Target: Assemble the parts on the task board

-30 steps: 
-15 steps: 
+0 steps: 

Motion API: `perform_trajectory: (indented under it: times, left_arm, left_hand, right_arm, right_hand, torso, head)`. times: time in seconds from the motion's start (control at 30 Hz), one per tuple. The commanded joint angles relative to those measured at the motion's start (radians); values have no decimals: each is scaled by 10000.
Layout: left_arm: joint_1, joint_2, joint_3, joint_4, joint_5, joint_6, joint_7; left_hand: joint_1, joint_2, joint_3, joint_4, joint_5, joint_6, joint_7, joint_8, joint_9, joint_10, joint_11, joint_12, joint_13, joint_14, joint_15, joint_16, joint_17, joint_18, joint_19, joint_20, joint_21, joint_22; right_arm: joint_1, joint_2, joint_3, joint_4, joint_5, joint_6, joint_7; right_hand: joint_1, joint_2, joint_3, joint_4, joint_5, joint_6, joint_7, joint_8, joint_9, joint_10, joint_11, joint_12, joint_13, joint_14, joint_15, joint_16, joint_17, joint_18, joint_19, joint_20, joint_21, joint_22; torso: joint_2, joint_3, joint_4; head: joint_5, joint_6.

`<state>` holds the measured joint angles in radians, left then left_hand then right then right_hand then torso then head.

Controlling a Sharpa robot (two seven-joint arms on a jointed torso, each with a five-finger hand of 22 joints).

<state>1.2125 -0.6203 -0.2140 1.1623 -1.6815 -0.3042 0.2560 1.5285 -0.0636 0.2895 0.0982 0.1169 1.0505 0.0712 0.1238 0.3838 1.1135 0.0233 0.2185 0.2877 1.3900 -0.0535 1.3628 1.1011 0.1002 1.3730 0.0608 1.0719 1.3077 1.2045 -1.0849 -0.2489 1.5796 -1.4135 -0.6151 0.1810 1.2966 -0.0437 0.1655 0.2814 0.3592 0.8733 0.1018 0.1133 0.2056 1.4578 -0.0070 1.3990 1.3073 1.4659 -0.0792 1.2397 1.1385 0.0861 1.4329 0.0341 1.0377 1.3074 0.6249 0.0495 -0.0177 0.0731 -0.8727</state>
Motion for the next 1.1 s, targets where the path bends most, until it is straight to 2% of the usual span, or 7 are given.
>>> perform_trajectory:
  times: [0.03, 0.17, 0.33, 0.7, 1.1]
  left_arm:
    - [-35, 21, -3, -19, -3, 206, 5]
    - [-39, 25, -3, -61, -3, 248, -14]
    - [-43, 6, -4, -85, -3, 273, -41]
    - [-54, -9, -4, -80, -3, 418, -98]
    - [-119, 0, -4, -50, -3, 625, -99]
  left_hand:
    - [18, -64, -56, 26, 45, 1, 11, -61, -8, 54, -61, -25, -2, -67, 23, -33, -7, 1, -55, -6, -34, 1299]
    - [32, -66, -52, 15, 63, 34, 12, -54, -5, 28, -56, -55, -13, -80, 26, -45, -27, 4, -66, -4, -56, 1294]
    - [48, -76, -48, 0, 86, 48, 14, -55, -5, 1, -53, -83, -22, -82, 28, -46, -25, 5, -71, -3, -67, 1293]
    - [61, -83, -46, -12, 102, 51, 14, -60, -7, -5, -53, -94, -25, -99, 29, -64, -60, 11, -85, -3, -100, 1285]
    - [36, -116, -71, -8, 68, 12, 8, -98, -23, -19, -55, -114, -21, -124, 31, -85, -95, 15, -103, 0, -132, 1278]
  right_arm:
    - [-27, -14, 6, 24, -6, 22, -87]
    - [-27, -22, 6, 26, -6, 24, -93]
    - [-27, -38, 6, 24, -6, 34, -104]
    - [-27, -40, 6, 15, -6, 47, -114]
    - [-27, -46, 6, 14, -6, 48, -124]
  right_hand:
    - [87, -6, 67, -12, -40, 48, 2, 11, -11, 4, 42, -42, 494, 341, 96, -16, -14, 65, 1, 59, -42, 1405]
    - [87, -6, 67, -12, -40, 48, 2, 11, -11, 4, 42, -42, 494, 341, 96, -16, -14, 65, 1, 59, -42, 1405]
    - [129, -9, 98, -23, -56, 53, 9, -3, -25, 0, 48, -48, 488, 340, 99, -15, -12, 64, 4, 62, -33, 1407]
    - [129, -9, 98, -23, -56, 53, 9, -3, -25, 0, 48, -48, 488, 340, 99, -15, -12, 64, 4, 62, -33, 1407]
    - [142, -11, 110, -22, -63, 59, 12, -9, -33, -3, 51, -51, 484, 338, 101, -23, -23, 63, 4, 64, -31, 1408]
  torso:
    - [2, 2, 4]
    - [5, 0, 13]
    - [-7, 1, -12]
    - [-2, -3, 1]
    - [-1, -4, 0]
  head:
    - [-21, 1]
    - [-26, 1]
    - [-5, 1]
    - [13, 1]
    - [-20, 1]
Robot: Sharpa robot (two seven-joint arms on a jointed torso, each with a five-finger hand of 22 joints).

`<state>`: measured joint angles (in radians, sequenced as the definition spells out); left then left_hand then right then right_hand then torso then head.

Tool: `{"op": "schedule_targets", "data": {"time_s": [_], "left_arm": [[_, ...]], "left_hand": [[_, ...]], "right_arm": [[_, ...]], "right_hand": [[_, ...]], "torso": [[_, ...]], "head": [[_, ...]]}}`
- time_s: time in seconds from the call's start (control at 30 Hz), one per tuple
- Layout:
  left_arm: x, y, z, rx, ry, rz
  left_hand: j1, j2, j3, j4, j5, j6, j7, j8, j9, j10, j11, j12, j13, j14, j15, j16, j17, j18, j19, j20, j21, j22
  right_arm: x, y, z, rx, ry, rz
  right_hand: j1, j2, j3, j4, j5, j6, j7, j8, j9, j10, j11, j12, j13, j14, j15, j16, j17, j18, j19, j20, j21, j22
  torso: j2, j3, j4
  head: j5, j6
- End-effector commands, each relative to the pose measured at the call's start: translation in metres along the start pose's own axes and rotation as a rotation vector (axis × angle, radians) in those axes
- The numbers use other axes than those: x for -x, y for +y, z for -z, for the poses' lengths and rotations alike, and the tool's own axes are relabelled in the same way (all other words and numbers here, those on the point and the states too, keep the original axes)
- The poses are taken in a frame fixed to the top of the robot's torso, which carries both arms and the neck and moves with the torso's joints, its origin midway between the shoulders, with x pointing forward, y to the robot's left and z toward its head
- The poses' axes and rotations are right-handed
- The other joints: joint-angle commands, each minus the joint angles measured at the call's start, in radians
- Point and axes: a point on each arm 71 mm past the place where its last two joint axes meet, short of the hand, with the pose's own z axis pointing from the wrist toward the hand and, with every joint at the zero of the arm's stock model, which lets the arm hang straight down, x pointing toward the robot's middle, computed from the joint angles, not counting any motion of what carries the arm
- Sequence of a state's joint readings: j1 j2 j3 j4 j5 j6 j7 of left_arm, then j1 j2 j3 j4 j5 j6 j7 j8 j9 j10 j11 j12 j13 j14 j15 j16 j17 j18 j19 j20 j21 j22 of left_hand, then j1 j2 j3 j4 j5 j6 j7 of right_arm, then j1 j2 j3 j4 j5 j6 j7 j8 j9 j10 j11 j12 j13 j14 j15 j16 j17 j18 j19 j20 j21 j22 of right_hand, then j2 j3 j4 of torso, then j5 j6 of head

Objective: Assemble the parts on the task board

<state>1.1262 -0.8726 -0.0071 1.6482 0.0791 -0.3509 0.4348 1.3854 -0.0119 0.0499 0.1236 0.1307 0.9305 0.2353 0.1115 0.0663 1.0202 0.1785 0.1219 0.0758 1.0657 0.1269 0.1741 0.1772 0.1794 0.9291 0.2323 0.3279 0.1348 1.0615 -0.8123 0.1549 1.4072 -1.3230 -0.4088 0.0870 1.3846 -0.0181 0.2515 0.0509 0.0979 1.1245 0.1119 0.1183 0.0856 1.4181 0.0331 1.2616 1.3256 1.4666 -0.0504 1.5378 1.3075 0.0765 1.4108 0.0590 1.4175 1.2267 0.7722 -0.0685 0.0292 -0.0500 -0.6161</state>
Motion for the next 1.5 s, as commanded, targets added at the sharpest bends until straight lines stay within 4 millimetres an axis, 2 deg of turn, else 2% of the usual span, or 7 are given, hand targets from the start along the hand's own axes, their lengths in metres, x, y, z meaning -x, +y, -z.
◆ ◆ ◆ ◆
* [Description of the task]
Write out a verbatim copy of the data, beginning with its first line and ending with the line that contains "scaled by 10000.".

* [Reply to the exercise]
Target: Assemble the parts on the task board

-30 steps: 
-15 steps: 
+0 steps: 

Motion API: `perform_trajectory: (indented under it: times, left_arm, left_hand, right_arm, right_hand, torso, head)`. times: time in seconds from the motion's start (control at 30 Hz), one per tuple. The commanded joint angles relative to those measured at the motion's start (radians); values have no decimals: each is scaled by 10000.

The exercise was answered in full.